## What needs to be done
From the records below, copy out exactly the lines from the one containing "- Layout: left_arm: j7" to the one containing "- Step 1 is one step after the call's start", both included. Add nothing else.

## Records for the task
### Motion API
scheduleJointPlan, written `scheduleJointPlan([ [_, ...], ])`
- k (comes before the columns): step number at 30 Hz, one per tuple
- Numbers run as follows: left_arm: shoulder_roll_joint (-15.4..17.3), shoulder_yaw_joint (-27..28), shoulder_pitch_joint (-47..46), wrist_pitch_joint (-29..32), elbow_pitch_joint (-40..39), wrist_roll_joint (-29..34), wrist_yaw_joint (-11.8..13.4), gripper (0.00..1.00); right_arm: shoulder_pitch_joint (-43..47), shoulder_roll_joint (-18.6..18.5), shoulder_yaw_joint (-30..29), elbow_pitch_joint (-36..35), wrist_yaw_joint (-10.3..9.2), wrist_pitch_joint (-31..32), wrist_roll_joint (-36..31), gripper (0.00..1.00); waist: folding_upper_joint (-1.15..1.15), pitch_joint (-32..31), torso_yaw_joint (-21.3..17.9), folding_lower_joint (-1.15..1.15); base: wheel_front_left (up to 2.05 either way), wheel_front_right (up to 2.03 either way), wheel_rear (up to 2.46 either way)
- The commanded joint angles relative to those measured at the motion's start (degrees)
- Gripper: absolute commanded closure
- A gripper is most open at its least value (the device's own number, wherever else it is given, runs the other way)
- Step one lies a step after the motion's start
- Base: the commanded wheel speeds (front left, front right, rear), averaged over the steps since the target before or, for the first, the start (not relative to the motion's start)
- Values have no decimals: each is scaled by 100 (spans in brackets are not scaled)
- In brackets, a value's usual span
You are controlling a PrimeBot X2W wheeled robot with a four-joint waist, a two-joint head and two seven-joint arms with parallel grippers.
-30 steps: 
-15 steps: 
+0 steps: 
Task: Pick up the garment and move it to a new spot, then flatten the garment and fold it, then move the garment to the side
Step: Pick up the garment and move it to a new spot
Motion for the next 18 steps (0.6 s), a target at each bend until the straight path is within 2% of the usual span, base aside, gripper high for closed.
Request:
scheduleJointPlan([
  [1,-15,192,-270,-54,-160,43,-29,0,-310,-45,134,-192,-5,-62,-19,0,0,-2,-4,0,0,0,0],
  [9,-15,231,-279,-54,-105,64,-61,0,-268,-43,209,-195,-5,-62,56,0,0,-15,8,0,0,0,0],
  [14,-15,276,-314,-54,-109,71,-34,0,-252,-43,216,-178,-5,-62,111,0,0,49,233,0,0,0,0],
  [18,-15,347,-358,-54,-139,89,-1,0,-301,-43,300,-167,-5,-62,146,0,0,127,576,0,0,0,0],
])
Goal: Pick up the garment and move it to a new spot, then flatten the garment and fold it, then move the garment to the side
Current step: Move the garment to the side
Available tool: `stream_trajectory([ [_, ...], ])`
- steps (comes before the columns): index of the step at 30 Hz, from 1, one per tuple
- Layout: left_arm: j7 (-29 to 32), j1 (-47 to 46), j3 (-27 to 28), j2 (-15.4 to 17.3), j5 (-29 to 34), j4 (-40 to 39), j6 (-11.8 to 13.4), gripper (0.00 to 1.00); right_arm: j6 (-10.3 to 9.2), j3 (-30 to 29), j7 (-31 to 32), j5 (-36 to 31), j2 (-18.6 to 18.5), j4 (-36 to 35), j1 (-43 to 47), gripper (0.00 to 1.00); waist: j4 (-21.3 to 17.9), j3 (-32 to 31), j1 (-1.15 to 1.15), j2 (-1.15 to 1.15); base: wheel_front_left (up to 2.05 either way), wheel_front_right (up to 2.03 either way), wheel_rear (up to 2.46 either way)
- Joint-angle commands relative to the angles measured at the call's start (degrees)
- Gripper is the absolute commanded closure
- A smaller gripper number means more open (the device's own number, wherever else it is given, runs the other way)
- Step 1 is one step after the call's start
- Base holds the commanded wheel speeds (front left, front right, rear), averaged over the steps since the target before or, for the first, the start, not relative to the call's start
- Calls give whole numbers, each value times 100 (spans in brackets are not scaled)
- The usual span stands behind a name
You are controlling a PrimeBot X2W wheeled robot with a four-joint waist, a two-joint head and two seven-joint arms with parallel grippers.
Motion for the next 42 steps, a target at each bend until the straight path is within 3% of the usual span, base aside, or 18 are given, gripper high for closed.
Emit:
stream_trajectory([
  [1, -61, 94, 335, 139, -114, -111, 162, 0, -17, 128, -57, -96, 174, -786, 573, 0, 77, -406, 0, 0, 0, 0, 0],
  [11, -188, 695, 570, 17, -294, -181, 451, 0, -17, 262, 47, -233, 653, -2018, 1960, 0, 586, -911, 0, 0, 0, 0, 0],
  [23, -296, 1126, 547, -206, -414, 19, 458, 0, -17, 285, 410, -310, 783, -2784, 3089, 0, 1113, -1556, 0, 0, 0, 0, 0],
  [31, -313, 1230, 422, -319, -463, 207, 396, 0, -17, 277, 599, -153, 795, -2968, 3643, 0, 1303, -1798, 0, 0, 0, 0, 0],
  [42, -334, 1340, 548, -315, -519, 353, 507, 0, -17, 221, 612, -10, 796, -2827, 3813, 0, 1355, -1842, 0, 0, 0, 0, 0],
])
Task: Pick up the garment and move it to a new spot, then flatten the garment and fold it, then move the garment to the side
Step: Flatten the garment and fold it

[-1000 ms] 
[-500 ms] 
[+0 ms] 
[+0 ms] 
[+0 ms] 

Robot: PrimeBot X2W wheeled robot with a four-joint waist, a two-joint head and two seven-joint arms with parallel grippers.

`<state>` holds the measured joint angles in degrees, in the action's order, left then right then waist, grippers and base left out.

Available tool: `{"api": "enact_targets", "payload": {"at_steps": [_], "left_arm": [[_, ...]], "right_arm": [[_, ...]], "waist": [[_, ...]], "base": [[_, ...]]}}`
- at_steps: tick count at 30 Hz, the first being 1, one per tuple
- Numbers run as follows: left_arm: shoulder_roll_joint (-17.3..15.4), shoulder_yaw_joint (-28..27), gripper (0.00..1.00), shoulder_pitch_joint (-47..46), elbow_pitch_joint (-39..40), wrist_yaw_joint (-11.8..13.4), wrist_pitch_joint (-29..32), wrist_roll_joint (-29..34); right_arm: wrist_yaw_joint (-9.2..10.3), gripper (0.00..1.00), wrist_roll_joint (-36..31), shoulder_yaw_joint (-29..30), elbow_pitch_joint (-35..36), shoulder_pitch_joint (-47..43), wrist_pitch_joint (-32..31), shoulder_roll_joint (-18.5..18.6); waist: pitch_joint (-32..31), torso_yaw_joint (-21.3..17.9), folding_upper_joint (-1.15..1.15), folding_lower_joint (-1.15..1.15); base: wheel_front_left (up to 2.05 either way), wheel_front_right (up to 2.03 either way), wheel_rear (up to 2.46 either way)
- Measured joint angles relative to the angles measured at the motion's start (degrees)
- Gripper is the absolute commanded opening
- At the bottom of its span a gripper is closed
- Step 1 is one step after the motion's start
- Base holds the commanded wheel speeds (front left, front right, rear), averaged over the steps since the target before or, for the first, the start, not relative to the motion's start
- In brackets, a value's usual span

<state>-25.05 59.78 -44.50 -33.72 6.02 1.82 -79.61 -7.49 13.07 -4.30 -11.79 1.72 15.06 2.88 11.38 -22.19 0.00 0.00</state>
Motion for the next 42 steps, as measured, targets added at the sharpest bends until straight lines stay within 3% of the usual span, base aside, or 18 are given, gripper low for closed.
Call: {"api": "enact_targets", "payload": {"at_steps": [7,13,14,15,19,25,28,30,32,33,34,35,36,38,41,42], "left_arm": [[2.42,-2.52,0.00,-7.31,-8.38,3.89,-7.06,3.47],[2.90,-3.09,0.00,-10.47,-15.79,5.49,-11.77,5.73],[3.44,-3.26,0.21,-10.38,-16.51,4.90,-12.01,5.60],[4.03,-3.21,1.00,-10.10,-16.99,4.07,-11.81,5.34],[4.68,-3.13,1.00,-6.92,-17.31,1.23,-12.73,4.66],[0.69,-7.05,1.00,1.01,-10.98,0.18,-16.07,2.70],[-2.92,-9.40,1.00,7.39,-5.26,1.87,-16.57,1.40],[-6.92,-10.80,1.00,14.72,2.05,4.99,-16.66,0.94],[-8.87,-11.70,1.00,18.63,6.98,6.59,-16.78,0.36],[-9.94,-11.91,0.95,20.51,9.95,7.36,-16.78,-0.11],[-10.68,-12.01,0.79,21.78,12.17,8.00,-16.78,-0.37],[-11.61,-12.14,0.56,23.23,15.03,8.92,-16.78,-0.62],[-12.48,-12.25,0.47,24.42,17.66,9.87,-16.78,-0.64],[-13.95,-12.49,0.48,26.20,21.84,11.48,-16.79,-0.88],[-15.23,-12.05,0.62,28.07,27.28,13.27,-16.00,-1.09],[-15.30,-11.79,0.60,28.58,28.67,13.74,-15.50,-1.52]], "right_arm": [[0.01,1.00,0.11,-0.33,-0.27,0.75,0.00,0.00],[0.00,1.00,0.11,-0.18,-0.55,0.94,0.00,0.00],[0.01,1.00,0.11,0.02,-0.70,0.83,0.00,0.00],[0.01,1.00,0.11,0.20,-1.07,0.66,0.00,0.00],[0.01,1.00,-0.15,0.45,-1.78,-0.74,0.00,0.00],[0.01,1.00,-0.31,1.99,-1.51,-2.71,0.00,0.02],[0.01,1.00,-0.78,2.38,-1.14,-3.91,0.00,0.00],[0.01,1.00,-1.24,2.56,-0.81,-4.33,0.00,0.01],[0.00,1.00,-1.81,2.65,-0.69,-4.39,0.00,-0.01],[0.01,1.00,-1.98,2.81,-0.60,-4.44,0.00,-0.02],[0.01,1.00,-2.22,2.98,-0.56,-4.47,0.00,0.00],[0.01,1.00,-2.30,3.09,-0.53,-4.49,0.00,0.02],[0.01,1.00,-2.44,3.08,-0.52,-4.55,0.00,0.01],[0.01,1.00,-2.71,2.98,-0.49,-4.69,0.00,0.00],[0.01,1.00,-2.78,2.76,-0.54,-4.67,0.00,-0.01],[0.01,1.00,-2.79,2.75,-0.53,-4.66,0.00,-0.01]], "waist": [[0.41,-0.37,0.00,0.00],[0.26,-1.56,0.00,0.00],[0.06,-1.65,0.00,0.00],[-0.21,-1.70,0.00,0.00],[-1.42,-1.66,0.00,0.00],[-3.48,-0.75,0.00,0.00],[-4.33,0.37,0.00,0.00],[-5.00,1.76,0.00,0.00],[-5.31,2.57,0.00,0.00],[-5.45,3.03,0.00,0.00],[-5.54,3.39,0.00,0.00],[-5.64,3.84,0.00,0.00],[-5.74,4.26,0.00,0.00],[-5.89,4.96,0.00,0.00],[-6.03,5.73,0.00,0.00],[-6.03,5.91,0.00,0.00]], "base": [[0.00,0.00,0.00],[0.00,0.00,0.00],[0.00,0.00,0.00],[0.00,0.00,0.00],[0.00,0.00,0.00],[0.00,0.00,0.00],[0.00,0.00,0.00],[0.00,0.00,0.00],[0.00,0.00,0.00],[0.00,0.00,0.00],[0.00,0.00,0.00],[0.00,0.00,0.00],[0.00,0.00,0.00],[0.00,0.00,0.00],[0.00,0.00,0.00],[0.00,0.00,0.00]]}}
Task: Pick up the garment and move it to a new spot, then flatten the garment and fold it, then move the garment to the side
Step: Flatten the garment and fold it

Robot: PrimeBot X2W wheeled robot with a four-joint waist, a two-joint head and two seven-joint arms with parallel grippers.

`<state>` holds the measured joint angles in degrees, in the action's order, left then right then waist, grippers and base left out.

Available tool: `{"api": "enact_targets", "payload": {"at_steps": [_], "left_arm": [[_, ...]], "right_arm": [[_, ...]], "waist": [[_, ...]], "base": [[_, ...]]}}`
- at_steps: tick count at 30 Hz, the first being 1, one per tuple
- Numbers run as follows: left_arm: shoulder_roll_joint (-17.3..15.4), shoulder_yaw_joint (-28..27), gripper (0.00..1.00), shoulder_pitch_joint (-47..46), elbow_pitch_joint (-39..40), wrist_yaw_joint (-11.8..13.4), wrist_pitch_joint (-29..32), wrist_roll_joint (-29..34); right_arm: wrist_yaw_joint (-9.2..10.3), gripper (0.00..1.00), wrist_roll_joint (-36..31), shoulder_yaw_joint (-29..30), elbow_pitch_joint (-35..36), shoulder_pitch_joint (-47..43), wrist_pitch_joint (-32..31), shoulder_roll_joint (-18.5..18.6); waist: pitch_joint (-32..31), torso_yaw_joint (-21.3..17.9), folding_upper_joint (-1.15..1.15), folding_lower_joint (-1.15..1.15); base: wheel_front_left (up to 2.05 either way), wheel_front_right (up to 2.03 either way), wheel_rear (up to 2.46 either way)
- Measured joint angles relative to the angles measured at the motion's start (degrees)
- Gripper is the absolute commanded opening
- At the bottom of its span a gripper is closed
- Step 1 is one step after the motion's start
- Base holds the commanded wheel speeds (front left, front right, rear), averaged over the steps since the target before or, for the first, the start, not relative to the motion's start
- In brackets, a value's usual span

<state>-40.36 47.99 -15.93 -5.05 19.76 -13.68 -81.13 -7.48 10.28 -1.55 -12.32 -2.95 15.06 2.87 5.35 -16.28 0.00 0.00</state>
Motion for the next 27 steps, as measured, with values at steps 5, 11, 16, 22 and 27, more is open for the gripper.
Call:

## Answer box
- Layout: left_arm: j7 (-29 to 32), j1 (-47 to 46), j3 (-27 to 28), j2 (-15.4 to 17.3), j5 (-29 to 34), j4 (-40 to 39), j6 (-11.8 to 13.4), gripper (0.00 to 1.00); right_arm: j6 (-10.3 to 9.2), j3 (-30 to 29), j7 (-31 to 32), j5 (-36 to 31), j2 (-18.6 to 18.5), j4 (-36 to 35), j1 (-43 to 47), gripper (0.00 to 1.00); waist: j4 (-21.3 to 17.9), j3 (-32 to 31), j1 (-1.15 to 1.15), j2 (-1.15 to 1.15); base: wheel_front_left (up to 2.05 either way), wheel_front_right (up to 2.03 either way), wheel_rear (up to 2.46 either way)
- Joint-angle commands relative to the angles measured at the call's start (degrees)
- Gripper is the absolute commanded closure
- A smaller gripper number means more open (the device's own number, wherever else it is given, runs the other way)
- Step 1 is one step after the call's start

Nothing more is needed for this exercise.